First, the Ryzen 3000 series CPUs (all of them, including the Zen+ 3400g) have 20 lanes + 4 lanes for the chipset. APUs use 8 of those lanes for the integrated GPU, so instead of 16+4+4, you get 8+4+4. This is the problem you are having, the card you have uses PCIe Bifurcation, which means it relies on the motherboard to split the 16 lanes into 4 sets of 4. But with the 3400G you don't have 16 lanes coming off the CPU, you have 8, so you'd only be able to run two SSDs on that card.
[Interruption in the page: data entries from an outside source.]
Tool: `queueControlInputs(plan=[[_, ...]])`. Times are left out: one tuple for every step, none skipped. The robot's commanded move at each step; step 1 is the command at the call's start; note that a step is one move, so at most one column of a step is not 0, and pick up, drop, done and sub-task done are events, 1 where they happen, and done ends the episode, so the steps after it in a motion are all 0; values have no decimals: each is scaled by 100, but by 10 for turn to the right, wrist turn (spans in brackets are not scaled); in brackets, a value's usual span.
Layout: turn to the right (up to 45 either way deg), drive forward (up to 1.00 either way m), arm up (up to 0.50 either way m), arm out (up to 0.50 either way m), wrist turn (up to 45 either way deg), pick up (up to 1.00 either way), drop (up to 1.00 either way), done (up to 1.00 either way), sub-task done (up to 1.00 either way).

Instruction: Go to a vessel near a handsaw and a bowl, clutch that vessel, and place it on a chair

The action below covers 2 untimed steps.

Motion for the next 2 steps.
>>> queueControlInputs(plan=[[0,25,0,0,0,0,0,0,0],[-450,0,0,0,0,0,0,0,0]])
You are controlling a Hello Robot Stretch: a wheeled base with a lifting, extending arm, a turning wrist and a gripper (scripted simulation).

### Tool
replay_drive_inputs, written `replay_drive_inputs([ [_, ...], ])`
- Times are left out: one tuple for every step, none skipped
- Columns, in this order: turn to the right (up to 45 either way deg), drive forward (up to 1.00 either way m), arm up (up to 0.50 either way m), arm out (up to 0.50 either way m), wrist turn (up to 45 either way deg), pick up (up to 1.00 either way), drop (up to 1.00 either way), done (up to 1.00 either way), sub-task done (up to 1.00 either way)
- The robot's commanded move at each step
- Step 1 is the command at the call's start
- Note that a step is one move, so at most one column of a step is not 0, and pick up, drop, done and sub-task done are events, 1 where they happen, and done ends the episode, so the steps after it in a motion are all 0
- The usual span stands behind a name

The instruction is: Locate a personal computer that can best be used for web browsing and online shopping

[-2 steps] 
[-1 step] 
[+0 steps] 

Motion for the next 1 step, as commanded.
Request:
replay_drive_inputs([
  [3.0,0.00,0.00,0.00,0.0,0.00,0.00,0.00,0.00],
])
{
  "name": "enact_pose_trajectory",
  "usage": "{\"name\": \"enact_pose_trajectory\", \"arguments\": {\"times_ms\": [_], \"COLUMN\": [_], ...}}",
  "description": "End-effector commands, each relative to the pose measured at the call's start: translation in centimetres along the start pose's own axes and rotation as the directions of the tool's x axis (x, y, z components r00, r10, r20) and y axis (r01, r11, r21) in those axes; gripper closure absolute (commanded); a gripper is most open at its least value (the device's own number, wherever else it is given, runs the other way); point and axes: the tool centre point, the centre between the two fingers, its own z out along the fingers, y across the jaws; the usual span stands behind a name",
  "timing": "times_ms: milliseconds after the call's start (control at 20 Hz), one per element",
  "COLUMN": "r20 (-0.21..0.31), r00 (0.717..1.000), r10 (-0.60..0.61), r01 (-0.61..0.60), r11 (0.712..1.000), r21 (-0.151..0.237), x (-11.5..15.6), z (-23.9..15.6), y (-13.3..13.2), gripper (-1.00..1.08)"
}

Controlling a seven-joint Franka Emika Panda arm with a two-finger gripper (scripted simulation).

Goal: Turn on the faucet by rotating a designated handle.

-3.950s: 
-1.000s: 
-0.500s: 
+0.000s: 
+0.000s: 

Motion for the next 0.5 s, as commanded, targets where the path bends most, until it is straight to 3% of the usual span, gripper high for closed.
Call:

Now the good news is, the X570 chipset also some PCIe lanes off it. If you had a board with multiple slots, you could run that card off another slot. But now the bad news: The x570 doesn't support a second 16x slot at full speed. Here's the block diagram:
[MEDIA=imgur]a/b7tntpZ[/MEDIA]
This means that at best, your X570 board would have an 8x slot coming off the chipset. Most motherboards only have an x4 slot. The gentleman you linked was running that card in the 16x slot off the CPU, and then must have been running some low-power GPU in the x4 slot.
So where should you go from here? If this is a machine where you don't care about graphics performance at all, you can go mATX or ATX and use your card in the 16x slot and then add a low-power GPU like a GT 1030 in an x4 slot. But this requires you to change form factors. You also need to ditch the 3400g for a Zen 2 Matisse CPU (not Picasso, like your 3400G).
So if you're going to have to replace your motherboard and CPU anyway, I'd suggest getting an ITX Intel board with a cheap Intel CPU that has an iGPU and an ITX board that supports 4x4 PCIe Bifurcation, of which there are several. Intel's GPU doesn't eat up PCIe lanes like AMD's APUs.